571M Amazon reviews

Distill 571 million Amazon reviews

In this example we:

  • Stream 275GB of Amazon review JSONL from HuggingFace.
  • Split the files into byte ranges instead of downloading everything first.
  • Keep top-K heaps for profanity, caps, rants, and exclamation storms.

The goal is the Wall of Rants. But the real question is bigger than funny examples: which categories produce this stuff, and how often?

Step 1: Plan byte ranges

Each category file is huge, so we turn it into roughly 500MB jobs.

def plan_chunks(chunk_mb: int = 500) -> list[tuple[str, int, int, str]]:
    from huggingface_hub import HfApi
    files = [(i.path, i.size) for i in HfApi().list_repo_tree(
        "McAuley-Lab/Amazon-Reviews-2023",
        path_in_repo="raw/review_categories",
        repo_type="dataset",
    ) if getattr(i, "size", 0) > 0]

    jobs = []
    for path, size in files:
        span = chunk_mb * 1024 * 1024
        for start in range(0, size, span):
            jobs.append((path, start, min(start + span, size), f"{Path(path).stem}_{start}"))
    return jobs

Step 2: Stream records safely

The worker asks HuggingFace for a byte range, discards the first partial line when needed, and parses JSON rows.

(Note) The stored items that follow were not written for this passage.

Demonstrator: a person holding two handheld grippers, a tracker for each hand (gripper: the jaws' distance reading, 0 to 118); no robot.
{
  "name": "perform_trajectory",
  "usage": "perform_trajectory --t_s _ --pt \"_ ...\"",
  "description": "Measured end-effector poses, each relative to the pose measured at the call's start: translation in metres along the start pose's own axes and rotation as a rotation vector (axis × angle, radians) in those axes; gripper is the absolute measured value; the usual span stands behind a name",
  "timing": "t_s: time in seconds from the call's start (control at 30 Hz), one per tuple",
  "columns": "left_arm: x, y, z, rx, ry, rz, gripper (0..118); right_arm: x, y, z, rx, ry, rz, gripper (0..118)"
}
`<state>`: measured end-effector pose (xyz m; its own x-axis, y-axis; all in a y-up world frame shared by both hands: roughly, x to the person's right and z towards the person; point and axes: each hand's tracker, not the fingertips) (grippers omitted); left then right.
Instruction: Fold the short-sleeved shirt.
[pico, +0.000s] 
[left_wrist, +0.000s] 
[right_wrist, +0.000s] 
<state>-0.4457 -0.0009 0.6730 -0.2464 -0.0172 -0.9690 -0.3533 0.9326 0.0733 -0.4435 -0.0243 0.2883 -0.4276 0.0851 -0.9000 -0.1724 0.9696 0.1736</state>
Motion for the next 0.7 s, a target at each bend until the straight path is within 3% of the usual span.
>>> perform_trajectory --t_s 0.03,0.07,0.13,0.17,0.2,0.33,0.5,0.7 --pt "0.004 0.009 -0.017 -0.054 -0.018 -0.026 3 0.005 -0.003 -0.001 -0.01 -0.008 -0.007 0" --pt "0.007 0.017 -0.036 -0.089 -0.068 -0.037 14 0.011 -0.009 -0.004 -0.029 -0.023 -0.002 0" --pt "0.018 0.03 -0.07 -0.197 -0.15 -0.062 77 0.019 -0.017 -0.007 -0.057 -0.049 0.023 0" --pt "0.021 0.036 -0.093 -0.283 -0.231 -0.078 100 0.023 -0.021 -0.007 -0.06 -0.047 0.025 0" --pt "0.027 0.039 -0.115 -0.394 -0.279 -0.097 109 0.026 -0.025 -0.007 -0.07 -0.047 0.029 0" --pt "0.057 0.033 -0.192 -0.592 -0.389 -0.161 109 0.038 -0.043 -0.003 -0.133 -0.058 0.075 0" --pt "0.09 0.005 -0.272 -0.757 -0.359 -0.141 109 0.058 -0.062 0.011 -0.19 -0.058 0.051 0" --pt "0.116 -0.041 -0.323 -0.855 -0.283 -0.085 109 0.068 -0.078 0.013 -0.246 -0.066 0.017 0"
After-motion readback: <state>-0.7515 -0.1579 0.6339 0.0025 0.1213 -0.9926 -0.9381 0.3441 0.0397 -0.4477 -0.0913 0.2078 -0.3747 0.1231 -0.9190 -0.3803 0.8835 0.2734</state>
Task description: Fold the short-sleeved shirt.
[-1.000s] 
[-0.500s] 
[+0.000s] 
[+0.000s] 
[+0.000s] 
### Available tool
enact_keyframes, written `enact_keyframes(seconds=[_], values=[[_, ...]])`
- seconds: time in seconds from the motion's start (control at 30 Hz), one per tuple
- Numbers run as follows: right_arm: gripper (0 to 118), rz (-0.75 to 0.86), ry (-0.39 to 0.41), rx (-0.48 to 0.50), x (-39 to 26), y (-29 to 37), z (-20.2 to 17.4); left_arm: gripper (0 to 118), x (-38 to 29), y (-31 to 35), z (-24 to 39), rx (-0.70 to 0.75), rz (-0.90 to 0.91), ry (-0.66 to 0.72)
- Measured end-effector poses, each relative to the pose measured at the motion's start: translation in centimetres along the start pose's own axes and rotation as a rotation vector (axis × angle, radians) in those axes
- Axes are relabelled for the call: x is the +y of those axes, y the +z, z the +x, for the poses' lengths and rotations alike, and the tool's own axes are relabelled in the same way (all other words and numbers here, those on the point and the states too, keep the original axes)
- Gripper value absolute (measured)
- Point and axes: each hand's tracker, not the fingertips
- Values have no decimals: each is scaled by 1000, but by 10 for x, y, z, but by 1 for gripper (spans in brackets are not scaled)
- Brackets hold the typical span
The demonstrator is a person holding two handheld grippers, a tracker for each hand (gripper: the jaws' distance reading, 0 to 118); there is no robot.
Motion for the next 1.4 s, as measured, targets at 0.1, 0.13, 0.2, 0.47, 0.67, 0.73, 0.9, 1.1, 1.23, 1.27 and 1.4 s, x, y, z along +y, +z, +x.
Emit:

def stream_reviews(file_path: str, start: int, end: int):
    resp = requests.get(
        HF_BASE + file_path,
        headers={"Range": f"bytes={start}-{end - 1}"},
        stream=True,
        timeout=300,
    )
    buf = b""
    first_line = True
    for raw in resp.iter_content(chunk_size=1 << 16):
        buf += raw
        lines = buf.split(b"\n")
        buf = lines.pop()
        if first_line and start > 0 and lines:
            lines.pop(0)
        first_line = False
        for line in lines:
            yield json.loads(line)

Step 3: Map and reduce

Workers keep tiny summaries. The reducer merges those summaries into the final leaderboards.

results = remote_parallel_map(
    process_main,
    jobs,
    func_cpu=1,
    func_ram=4,
    grow=True,
    max_parallelism=1000,
)

[result] = remote_parallel_map(reduce_main, [0], grow=True)

What's the point?

A sample can find funny reviews. It cannot tell you whether Video Games is actually more profane than Beauty, or whether one 10,594-exclamation review is rare or part of a pattern.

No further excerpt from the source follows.